Les élèves n’ont pas fait l’objet d’une attitude particulière de la part des enseignants. Sébastien Aubert, qui venait du lycée Jean-Zay, à Aulnay-sous-Bois (Seine-Saint-Denis), n’a senti "aucun traitement de faveur". "La plupart des profs ignoraient notre établissement d’origine. Quelques-uns, en début d’année, nous ont posé la question. Mais ils ont été rappelés à l’ordre par la direction", se souvient-il.

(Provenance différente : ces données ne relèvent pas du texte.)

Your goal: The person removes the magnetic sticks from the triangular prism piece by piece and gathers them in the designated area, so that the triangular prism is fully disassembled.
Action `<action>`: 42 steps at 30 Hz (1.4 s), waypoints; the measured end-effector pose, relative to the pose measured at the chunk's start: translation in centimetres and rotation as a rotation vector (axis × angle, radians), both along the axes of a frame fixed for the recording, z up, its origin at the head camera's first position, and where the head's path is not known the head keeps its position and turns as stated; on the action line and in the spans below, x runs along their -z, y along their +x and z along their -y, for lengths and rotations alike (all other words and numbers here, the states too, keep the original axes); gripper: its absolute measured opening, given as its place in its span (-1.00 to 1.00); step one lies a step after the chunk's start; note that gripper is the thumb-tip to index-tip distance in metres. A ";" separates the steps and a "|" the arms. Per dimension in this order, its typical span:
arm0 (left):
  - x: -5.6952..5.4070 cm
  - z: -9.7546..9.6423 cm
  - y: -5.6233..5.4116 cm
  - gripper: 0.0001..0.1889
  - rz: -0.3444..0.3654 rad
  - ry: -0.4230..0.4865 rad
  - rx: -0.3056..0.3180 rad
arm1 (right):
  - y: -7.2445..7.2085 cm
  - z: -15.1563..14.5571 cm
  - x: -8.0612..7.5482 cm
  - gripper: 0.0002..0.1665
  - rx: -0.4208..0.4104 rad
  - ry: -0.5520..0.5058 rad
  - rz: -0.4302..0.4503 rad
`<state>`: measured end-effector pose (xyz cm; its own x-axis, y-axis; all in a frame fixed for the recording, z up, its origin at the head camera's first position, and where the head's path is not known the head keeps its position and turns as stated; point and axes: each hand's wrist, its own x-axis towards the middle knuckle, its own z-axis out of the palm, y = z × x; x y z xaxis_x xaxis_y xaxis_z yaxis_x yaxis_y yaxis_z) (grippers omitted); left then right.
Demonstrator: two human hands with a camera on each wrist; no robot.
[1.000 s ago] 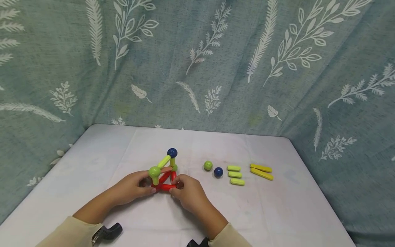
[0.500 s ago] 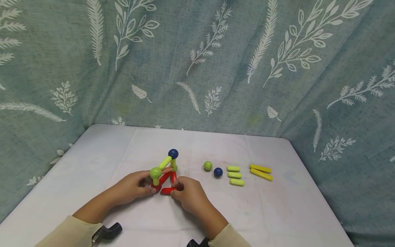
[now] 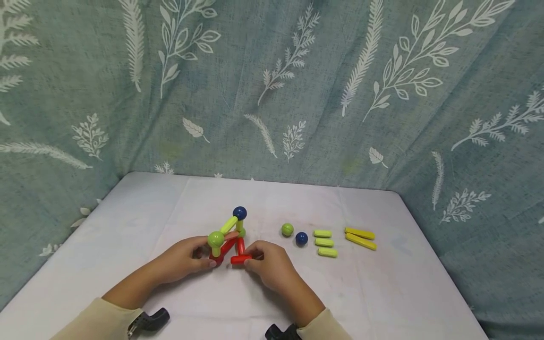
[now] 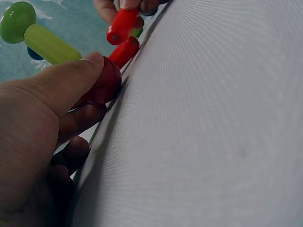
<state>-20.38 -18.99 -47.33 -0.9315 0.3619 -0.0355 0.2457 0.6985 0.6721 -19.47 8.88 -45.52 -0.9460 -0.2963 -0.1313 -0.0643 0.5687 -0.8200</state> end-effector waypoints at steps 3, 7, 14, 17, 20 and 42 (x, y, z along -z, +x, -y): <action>0.1 -0.3 0.0 -0.68 -0.002 0.007 0.008 | -0.2 -1.0 -0.4 -0.78 0.027 0.005 -0.019; 0.3 -0.5 -0.1 -0.69 -0.013 0.009 0.010 | -0.7 -2.4 -1.3 -0.79 0.091 0.037 -0.071; 0.2 -0.4 0.0 -0.71 -0.011 0.010 -0.002 | -2.1 -4.8 -2.5 -0.79 0.234 0.053 -0.123; 0.3 -0.4 0.1 -0.70 -0.010 0.018 0.004 | -2.7 -6.2 -2.8 -0.77 0.279 0.052 -0.119; 0.4 -0.4 0.0 -0.70 -0.006 0.021 0.005 | -3.4 -7.8 -3.0 -0.76 0.302 0.095 -0.123; 0.1 0.0 0.0 -0.69 0.011 -0.005 -0.015 | -7.7 -15.5 -0.7 -0.63 0.518 0.181 -0.070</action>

Tous ceux qui le souhaitaient ont bénéficié du soutien d’un tuteur. "Je manquais surtout de méthodologie, explique Aurélie Bozza, 23 ans. Et grâce à cette aide, j’ai pu progresser plus rapidement." Aujourd’hui, Aurélie se sent comme les autres. "Sereine" à l’issue de son master stratégie et finance, elle pense obtenir son diplôme. Elle aimerait travailler "à l’étranger", "plutôt dans un pays anglo-saxon". Elle témoigne davantage par devoir que par envie, "pour que d’autres lycéens puissent être au courant et saisir cette opportunité".
Les étudiants issus de l’éducation prioritaire ont apporté un bol d’air à la vénérable institution. "Ils se distinguent par une conscience sociale plus large et plus fine, développe M. Delhay. Quand on a vécu dans une cité, on sait ce que c’est que le RMI." La valeur travail n’a pas non plus la même signification. Les privilégiés parlent d’"épanouissement", les moins favorisés y voient aussi un moyen de subsistance pas obligatoirement choisi.

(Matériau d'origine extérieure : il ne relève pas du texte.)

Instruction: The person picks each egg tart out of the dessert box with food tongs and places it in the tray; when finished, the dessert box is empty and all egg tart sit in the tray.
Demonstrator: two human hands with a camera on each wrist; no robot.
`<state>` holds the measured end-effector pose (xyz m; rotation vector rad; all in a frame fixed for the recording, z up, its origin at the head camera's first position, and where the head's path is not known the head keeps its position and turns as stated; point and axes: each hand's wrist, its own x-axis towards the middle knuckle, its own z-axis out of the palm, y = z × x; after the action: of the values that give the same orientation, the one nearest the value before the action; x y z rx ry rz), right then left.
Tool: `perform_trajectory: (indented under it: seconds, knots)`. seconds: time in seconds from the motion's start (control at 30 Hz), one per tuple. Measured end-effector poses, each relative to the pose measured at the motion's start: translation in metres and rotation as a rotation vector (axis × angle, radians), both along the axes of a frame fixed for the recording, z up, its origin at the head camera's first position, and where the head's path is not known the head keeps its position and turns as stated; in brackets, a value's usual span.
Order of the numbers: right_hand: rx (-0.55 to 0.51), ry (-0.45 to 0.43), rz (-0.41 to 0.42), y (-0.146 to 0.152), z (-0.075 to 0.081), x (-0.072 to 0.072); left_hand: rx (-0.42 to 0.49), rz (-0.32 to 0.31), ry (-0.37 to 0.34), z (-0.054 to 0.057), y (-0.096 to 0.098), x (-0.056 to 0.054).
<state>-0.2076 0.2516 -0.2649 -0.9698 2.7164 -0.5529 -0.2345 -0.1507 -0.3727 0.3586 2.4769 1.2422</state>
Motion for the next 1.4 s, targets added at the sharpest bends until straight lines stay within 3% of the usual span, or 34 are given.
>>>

"Un petit stage ouvrier dans le cursus ne ferait pas de mal à certains", considère Aurélia Makos. De son côté, la direction réfléchit à un "stage de terrain" dans une mission locale, un commissariat, un hôpital..., qui aurait lieu entre la première et la deuxième années. Plus généralement, le programme éducation prioritaire a permis à l’équipe de direction "de prendre conscience des carences de (son) système", selon les termes du directeur des études. Le tutorat, les stages d’intégration réservés aux lycéens de l’éducation prioritaire ont été progressivement élargis à d’autres publics.

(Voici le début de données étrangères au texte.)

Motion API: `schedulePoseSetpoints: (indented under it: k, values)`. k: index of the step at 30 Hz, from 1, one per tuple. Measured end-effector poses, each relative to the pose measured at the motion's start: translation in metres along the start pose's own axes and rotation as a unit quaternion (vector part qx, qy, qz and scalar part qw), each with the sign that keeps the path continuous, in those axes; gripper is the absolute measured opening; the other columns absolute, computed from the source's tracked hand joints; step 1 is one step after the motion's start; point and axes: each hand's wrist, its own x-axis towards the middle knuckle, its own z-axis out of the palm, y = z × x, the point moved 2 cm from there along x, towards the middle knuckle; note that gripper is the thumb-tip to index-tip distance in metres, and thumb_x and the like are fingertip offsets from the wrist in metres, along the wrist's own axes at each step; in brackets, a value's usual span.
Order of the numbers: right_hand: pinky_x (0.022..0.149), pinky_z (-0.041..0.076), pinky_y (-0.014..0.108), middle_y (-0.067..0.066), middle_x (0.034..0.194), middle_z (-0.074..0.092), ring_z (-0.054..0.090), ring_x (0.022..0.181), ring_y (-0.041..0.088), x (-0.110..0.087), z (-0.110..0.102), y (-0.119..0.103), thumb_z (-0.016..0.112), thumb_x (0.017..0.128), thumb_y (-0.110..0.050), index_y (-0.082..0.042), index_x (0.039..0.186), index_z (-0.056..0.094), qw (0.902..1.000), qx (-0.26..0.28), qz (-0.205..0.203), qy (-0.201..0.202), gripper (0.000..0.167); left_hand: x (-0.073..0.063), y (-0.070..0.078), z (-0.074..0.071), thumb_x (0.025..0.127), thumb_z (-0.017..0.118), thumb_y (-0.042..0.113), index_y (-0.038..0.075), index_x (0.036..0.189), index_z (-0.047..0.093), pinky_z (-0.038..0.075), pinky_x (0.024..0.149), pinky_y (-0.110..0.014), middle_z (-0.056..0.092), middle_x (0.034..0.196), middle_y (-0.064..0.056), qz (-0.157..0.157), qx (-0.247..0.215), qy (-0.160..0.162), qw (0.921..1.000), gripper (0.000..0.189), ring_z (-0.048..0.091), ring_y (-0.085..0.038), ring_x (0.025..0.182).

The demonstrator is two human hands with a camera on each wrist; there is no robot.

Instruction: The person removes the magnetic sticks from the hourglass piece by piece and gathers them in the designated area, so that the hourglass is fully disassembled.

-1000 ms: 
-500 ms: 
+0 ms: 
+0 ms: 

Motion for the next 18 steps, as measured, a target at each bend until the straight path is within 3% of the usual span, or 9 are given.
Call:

En revanche, assure Laurent Bigorgne, les exigences n’ont pas fléchi : "On n’a pas fait des programmes light ces cinq dernières années." Parfaitement intégrés à l’issue de leur parcours, les étudiants issus de l’éducation prioritaire "ont des taux de réussite comparables" à leurs condisciples, assure Cyril Delhay : "Plusieurs sont parmi les premiers de leur promo, certains redoublent. On a tout l’éventail classique des résultats."
Pour M. Descoings, ces élèves ont, au terme de leur formation, gagné "le droit à l’indifférence".